▶ [WHAT THIS TASK INVOLVES] Every line below should be repeated exactly.

********

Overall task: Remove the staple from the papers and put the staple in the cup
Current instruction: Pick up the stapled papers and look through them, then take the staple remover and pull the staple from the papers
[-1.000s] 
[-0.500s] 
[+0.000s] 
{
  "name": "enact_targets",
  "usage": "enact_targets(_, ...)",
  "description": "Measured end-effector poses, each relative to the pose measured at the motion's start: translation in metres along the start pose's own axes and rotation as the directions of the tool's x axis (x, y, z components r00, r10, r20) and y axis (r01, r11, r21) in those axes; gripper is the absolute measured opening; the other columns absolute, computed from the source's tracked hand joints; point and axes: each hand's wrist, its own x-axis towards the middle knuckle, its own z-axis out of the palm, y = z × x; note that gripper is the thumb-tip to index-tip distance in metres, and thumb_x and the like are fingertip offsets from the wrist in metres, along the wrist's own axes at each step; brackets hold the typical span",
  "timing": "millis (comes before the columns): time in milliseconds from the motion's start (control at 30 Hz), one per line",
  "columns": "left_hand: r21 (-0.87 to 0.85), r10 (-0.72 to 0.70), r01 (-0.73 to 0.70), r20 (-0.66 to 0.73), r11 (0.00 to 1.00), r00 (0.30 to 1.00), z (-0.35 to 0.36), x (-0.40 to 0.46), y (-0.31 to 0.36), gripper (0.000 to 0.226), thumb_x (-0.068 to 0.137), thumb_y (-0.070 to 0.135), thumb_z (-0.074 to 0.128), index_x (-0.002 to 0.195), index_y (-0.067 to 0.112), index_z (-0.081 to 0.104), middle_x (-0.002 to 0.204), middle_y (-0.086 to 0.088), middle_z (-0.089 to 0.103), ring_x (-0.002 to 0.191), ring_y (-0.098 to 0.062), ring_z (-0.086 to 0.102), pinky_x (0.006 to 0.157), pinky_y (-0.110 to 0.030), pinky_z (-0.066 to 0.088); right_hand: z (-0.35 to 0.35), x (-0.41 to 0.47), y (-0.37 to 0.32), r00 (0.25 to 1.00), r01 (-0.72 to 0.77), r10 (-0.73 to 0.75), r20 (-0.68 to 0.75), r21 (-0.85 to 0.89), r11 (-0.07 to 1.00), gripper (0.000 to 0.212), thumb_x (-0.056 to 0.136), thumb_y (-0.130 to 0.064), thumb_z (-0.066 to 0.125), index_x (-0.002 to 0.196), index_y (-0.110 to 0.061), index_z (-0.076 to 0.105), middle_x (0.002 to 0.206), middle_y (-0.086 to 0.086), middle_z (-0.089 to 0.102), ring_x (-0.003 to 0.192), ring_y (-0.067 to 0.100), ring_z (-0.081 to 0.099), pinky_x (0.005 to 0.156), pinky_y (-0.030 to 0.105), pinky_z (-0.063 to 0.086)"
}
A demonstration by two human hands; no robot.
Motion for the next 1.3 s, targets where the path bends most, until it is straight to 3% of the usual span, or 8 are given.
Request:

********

▶ [YOUR SOLUTION]
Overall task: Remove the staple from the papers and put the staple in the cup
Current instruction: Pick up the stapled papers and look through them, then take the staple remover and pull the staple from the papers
[-1.000s] 
[-0.500s] 
[+0.000s] 
{
  "name": "enact_targets",
  "usage": "enact_targets(_, ...)",
  "description": "Measured end-effector poses, each relative to the pose measured at the motion's start: translation in metres along the start pose's own axes and rotation as the directions of the tool's x axis (x, y, z components r00, r10, r20) and y axis (r01, r11, r21) in those axes; gripper is the absolute measured opening; the other columns absolute, computed from the source's tracked hand joints; point and axes: each hand's wrist, its own x-axis towards the middle knuckle, its own z-axis out of the palm, y = z × x; note that gripper is the thumb-tip to index-tip distance in metres, and thumb_x and the like are fingertip offsets from the wrist in metres, along the wrist's own axes at each step; brackets hold the typical span",
  "timing": "millis (comes before the columns): time in milliseconds from the motion's start (control at 30 Hz), one per line",
  "columns": "left_hand: r21 (-0.87 to 0.85), r10 (-0.72 to 0.70), r01 (-0.73 to 0.70), r20 (-0.66 to 0.73), r11 (0.00 to 1.00), r00 (0.30 to 1.00), z (-0.35 to 0.36), x (-0.40 to 0.46), y (-0.31 to 0.36), gripper (0.000 to 0.226), thumb_x (-0.068 to 0.137), thumb_y (-0.070 to 0.135), thumb_z (-0.074 to 0.128), index_x (-0.002 to 0.195), index_y (-0.067 to 0.112), index_z (-0.081 to 0.104), middle_x (-0.002 to 0.204), middle_y (-0.086 to 0.088), middle_z (-0.089 to 0.103), ring_x (-0.002 to 0.191), ring_y (-0.098 to 0.062), ring_z (-0.086 to 0.102), pinky_x (0.006 to 0.157), pinky_y (-0.110 to 0.030), pinky_z (-0.066 to 0.088); right_hand: z (-0.35 to 0.35), x (-0.41 to 0.47), y (-0.37 to 0.32), r00 (0.25 to 1.00), r01 (-0.72 to 0.77), r10 (-0.73 to 0.75), r20 (-0.68 to 0.75), r21 (-0.85 to 0.89), r11 (-0.07 to 1.00), gripper (0.000 to 0.212), thumb_x (-0.056 to 0.136), thumb_y (-0.130 to 0.064), thumb_z (-0.066 to 0.125), index_x (-0.002 to 0.196), index_y (-0.110 to 0.061), index_z (-0.076 to 0.105), middle_x (0.002 to 0.206), middle_y (-0.086 to 0.086), middle_z (-0.089 to 0.102), ring_x (-0.003 to 0.192), ring_y (-0.067 to 0.100), ring_z (-0.081 to 0.099), pinky_x (0.005 to 0.156), pinky_y (-0.030 to 0.105), pinky_z (-0.063 to 0.086)"
}
A demonstration by two human hands; no robot.
Motion for the next 1.3 s, targets where the path bends most, until it is straight to 3% of the usual span, or 8 are given.
Request:

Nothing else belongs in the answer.